Centri Specializzati in Risonanza Magnetica Aperta

Diversi centri diagnostici offrono il servizio di risonanza magnetica aperta, dotandosi di apparecchiature innovative per garantire precisione e comfort ai pazienti. Ad esempio, l'Istituto Diagnostico Varelli completa il suo servizio di diagnostica per immagini con la Risonanza Magnetica Aperta. Allo stesso modo, il Centro Diagnostico Medico di Brindisi offre questo importante esame con una apparecchiatura altamente innovativa, eliminando il senso di claustrofobia e riducendo i tempi di attesa.

In Humanitas, a Milano, è attiva la Risonanza Magnetica aperta, con indubbi benefici di comfort per i pazienti claustrofobici o con “effetto claustrofobico”. Questa struttura permette l’esecuzione di alcune strutture anatomiche come il polso con effetti superiori rispetto alla RMN tradizionale.

OPTIMUM a Brindisi: Un Centro All'Avanguardia

Fiore all'occhiello del Centro diagnostico OPTIMUM è risonanza magnetica aperta o RMN aperta. Il centro offre una vasta gamma di servizi diagnostici, tra cui tomografia computerizzata Tc Cone Beam, radiografia digitale, ecografia, ecocolordoppler e densitometria ossea DEXA.

Come Prepararsi all'Esame

In generale, la risonanza magnetica è considerata una procedura sicura e non invasiva. Tuttavia, è importante informare il personale medico se hai impianti metallici, pacemaker o clips metalliche nel corpo, in quanto potrebbero interferire con l'esame.

Le istruzioni di preparazione possono variare a seconda della parte del corpo che verrà esaminata. Potresti dover digiunare per alcune ore se l'esame riguarda l'addome, ad esempio. È importante seguire attentamente le istruzioni fornite dal personale medico in modo da garantire l'esito migliore dell'esame.

La durata dell'esame dipende dalla parte del corpo che viene esaminata e dal tipo di esame richiesto. In generale, una risonanza magnetica può richiedere da 30 a 60 minuti.

La Tecnologia alla Base della Risonanza Magnetica

La Risonanza Magnetica è una tecnica di diagnostica per immagini utilizzata a partire dagli inizi degli anni ’80. È una tecnica multiplanare, che acquisisce direttamente le immagini in tre dimensioni e che sfrutta processi biochimici. La ricostruzione delle immagini è in funzione del legame biochimico delle molecole, basandosi sulla struttura della materia. Questo comporta un’altissima risoluzione di contrasto delle immagini, che consente di cogliere formazioni anatomiche strutturalmente diverse, ad esempio il muscolo e il tendine, la cartilagine e l’osso.

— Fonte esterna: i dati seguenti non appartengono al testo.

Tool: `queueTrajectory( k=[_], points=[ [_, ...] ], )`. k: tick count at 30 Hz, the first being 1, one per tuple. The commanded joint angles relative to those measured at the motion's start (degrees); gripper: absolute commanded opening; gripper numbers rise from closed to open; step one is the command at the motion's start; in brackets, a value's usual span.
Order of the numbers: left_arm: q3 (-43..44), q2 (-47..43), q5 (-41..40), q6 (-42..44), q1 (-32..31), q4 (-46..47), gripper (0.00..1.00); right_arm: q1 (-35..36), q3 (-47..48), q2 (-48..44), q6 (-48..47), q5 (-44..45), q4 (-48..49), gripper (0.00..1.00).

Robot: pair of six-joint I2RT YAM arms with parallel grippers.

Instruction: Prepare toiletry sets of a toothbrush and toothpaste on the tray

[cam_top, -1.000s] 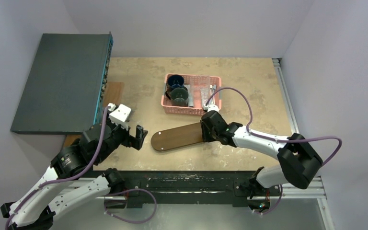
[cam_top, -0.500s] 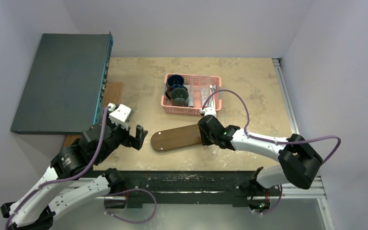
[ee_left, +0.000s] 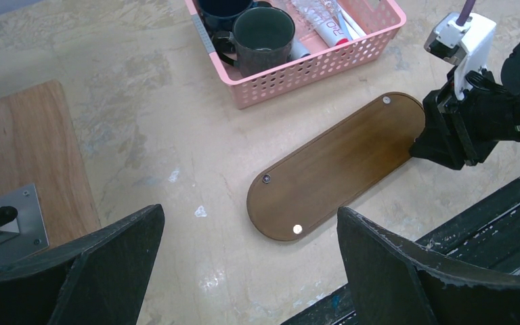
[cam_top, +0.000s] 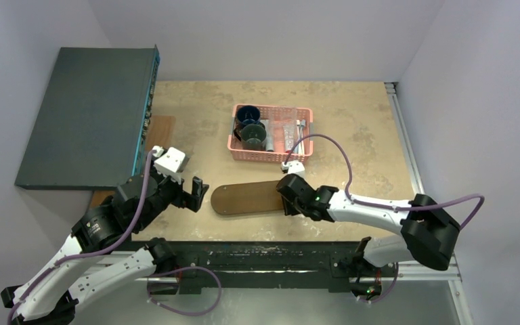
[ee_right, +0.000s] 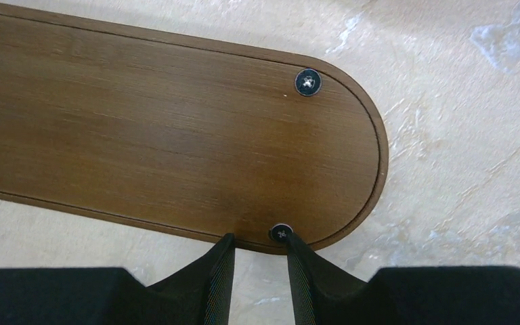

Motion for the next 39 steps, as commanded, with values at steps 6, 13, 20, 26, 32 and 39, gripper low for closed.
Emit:
queueTrajectory(
  k=[6, 13, 20, 26, 32, 39],
  points=[
    [0.11, -0.24, -0.03, 0.7, 0.36, 2.05, 0.99, 5.06, -5.12, -3.04, 8.99, -0.19, -8.49, 0.36],
    [0.07, -0.22, -0.08, 0.7, 0.35, 2.03, 0.99, 6.3, -4.07, -5.7, 10.22, 0.7, -9.48, 0.37],
    [0.04, -0.09, -0.19, 0.72, 0.36, 1.96, 0.99, 7.05, -1.32, -8.23, 9.99, 1.26, -11.56, 0.37],
    [0.04, 0.52, -0.03, 0.58, 0.35, 2.01, 0.99, 6.99, 3.53, -11.32, 7.39, 3.25, -13.19, 0.41],
    [0.04, 1.14, 0.01, 0.63, 0.36, 1.92, 0.99, 6.93, 8.51, -11.31, 4.03, 7.36, -10.69, 0.43],
    [-0.1, 1.19, -0.87, 0.6, 0.36, 1.85, 0.99, 6.38, 15.15, -4.26, 2.28, 13.9, -9.48, 0.24]
  ],
)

La Risonanza Magnetica viene utilizzata in moltissimi campi: in ambito neurologico, neurochirurgico, traumatologico, oncologico, ortopedico, cardiologico, gastroenterologico. Questo esame è più utile della TAC nella patologia muscolo-scheletrica e in ambito neurologico, per lo studio dell’encefalo e del midollo spinale.

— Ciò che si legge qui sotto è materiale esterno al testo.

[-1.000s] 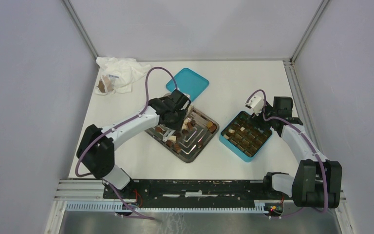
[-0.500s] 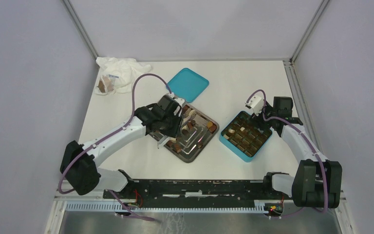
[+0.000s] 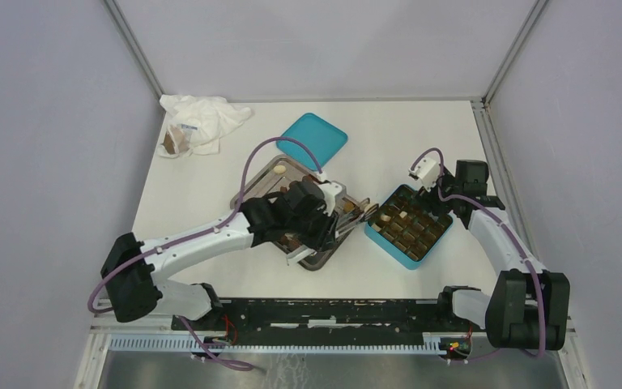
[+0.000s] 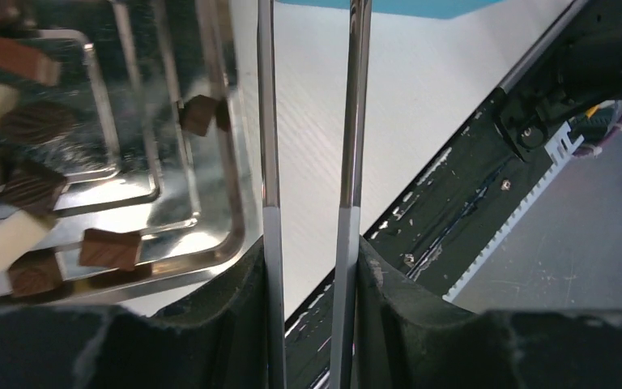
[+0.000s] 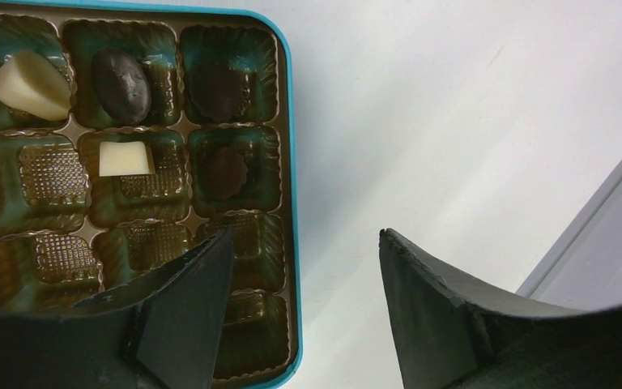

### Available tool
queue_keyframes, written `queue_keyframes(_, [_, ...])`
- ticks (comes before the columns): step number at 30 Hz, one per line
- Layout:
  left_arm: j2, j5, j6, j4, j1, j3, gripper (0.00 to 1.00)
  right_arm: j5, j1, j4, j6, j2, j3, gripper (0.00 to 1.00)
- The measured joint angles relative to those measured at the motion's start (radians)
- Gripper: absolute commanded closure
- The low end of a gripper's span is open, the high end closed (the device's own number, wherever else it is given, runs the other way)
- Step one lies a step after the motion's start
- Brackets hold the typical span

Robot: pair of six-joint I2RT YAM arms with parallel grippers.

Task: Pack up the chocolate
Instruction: Place the fake chocolate in the packing box.

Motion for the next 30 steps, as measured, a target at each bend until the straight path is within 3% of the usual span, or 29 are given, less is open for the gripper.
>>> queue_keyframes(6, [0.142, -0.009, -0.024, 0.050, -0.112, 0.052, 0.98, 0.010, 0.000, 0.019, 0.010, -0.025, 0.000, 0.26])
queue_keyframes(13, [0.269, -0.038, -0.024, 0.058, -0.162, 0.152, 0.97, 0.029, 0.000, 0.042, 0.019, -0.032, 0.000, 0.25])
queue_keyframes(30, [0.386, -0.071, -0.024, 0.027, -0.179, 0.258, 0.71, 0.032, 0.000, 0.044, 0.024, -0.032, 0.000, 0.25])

Limitazioni della Risonanza Magnetica Aperta

La Risonanza aperta è una attrezzatura che ha come obiettivo quello di ridurre l’impatto claustrofobico in pazienti affetti da claustrofobia vera e propria, che sono circa il 3-4 per cento e che rifiutano l’esame, o altri che soffrono l’ambiente chiuso e immobile per il tempo piuttosto lungo di esecuzione dell’esame anche se non sempre si tratta di persone claustrofobiche. Questi entrano nella Risonanza, ma non riescono a portare a termine l’esame.

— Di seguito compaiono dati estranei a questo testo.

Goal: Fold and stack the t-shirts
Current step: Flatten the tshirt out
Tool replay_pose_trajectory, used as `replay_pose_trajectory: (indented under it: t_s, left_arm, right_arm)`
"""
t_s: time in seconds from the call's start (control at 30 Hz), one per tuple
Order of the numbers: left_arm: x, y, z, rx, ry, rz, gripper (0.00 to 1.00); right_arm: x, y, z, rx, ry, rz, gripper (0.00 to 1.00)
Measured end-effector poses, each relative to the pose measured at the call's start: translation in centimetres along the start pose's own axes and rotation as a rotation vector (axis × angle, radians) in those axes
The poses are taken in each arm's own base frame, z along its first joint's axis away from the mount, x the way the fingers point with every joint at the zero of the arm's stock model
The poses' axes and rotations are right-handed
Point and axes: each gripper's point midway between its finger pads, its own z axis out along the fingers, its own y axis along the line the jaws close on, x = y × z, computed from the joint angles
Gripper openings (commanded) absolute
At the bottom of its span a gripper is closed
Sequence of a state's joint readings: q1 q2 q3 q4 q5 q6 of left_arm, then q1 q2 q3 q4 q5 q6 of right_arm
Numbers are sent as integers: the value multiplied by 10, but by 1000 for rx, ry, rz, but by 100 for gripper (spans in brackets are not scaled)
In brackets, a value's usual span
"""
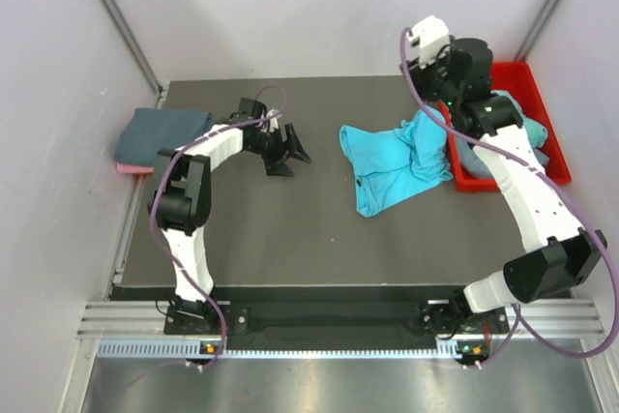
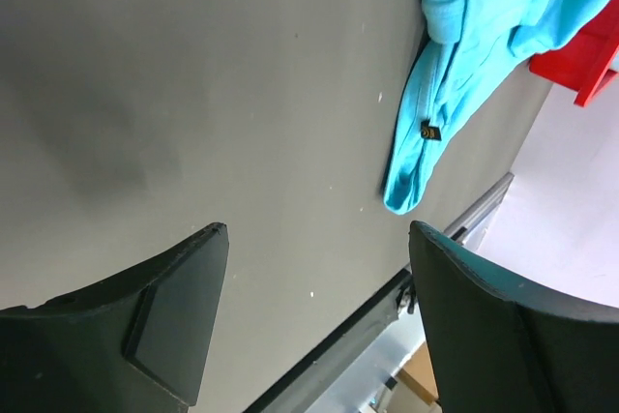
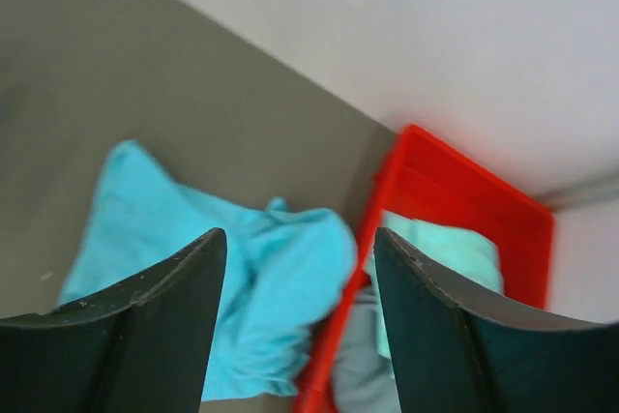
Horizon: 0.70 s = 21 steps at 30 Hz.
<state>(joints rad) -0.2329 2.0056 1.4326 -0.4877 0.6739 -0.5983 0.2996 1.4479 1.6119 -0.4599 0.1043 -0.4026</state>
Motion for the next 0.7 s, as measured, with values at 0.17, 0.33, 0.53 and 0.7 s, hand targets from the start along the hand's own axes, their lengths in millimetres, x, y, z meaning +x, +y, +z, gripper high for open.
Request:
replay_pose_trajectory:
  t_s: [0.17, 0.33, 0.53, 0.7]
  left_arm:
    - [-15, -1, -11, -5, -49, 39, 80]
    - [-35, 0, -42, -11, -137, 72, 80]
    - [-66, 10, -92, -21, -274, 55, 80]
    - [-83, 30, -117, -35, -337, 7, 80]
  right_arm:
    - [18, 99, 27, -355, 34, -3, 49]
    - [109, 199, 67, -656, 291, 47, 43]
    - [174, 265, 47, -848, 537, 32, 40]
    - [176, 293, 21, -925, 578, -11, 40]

Innanzitutto la Risonanza aperta non è più una ‘lavatrice’ con un buco in cui viene fatto entrare il paziente, ma è strutturata ‘a sandwich’ con le due porzioni del magnete che stanno sopra e sotto il paziente ed aperta ai lati. Inoltre, permette di modificare l’ambiente circostante. Nelle problematiche relative all’effetto claustrofobico, infatti, si è notato che anche ciò che circonda il paziente conta nel ridurre l’impatto dell’esame. Ecco, quindi, che la Risonanza aperta condiziona anche quello che gli sta intorno.

La Risonanza aperta non consente di eseguire tutti gli esami. Avere una Risonanza aperta, infatti, non significa eseguire esami solo per i pazienti claustrofobici. Per come è studiata e disegnata paradossalmente consente di ottenere risultati migliori rispetto alla Risonanza tradizionale, nonostante questa abbia un campo magnetico più alto, per sedi anatomiche particolari come il polso, che ha una struttura piccola ed è difficile da posizionare in una RMN tradizionale.